Material supplied:
--- START ---
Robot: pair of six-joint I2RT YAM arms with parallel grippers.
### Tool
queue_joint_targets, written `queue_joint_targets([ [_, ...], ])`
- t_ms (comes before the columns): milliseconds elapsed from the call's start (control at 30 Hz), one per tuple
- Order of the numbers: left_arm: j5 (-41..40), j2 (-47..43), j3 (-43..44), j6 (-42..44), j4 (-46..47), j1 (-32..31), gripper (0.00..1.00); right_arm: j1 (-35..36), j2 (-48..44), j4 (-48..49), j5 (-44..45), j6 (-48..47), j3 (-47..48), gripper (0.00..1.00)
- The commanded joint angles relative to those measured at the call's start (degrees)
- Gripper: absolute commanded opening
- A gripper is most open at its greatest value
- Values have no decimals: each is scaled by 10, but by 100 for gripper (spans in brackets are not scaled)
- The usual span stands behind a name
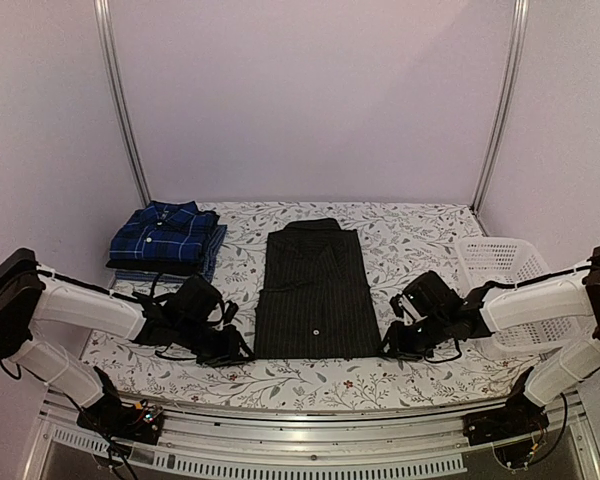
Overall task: Fold and stack the long sleeve shirts
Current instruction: Pick up the 2/3-rectangle-folded shirt from the center of the board.
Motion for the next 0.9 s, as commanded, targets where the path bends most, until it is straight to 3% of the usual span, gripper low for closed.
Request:
queue_joint_targets([
  [0,5,13,1,0,12,-10,28,3,14,14,0,15,-11,28],
  [367,-5,54,21,-13,47,-26,28,5,19,29,-5,23,-26,24],
  [633,-12,67,30,-17,45,-34,18,7,17,43,-13,27,-32,22],
  [867,-12,47,27,-20,41,-38,0,9,7,49,-20,31,-37,1],
])
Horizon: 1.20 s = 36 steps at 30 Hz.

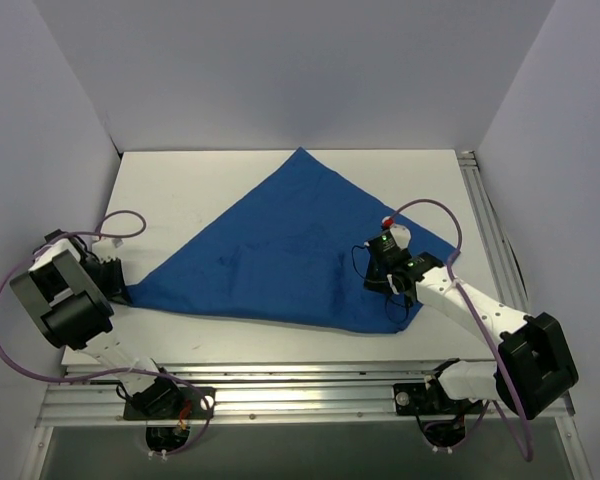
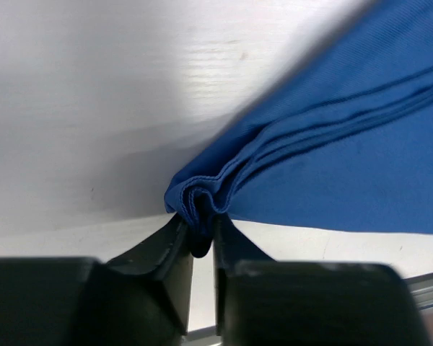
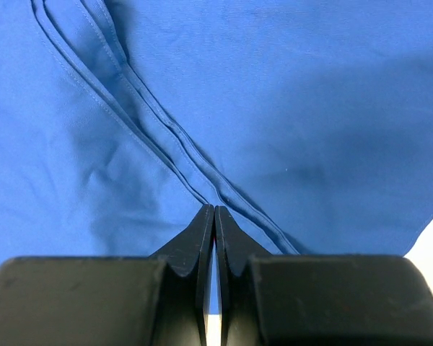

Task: Prepare the surgical pack

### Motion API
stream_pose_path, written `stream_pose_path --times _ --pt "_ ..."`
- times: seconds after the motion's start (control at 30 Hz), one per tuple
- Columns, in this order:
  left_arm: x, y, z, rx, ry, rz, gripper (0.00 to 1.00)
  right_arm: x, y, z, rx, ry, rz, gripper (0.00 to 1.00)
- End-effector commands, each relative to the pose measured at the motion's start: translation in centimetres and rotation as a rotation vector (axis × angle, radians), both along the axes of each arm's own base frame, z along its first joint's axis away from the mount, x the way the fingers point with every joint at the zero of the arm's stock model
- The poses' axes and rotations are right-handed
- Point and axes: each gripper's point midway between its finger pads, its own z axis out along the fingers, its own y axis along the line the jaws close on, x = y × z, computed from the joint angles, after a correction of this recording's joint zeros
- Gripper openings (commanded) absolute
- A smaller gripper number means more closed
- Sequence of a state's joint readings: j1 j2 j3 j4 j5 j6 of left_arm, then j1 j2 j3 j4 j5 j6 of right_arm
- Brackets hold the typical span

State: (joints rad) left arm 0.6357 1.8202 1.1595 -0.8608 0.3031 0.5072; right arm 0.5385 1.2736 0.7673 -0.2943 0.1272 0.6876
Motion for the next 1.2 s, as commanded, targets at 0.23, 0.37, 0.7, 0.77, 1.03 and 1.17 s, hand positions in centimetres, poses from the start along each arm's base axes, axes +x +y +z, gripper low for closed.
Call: stream_pose_path --times 0.23,0.37,0.7,0.77,1.03,1.17 --pt "5.3 -3.4 5.7 -0.119 -0.286 -0.07 0.02 0.0 0.3 -1.4 0.009 0.003 -0.009 0.0" --pt "6.9 -6.8 11.4 -0.117 -0.4 -0.152 0.02 0.7 1.8 -2.2 0.048 -0.003 0.021 0.0" --pt "8.6 -22.0 22.2 -0.172 -0.558 -0.522 0.02 2.6 3.8 -4.2 0.054 -0.005 0.069 0.0" --pt "8.2 -25.2 23.9 -0.203 -0.58 -0.59 0.02 3.1 4.3 -4.2 0.074 -0.023 0.075 0.0" --pt "3.9 -38.9 26.4 -0.312 -0.617 -0.937 0.02 4.1 7.3 -4.4 0.198 -0.044 0.101 0.0" --pt "1.2 -44.3 25.4 -0.356 -0.598 -1.088 0.02 4.0 8.7 -4.6 0.25 -0.038 0.12 0.0"
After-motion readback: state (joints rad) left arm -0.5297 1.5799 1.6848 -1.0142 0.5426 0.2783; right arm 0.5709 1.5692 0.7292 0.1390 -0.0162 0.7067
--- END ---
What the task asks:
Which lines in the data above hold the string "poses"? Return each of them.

Exercise output:
- The poses' axes and rotations are right-handed
Motion for the next 1.2 s, as commanded, targets at 0.23, 0.37, 0.7, 0.77, 1.03 and 1.17 s, hand positions in centimetres, poses from the start along each arm's base axes, axes +x +y +z, gripper low for closed.

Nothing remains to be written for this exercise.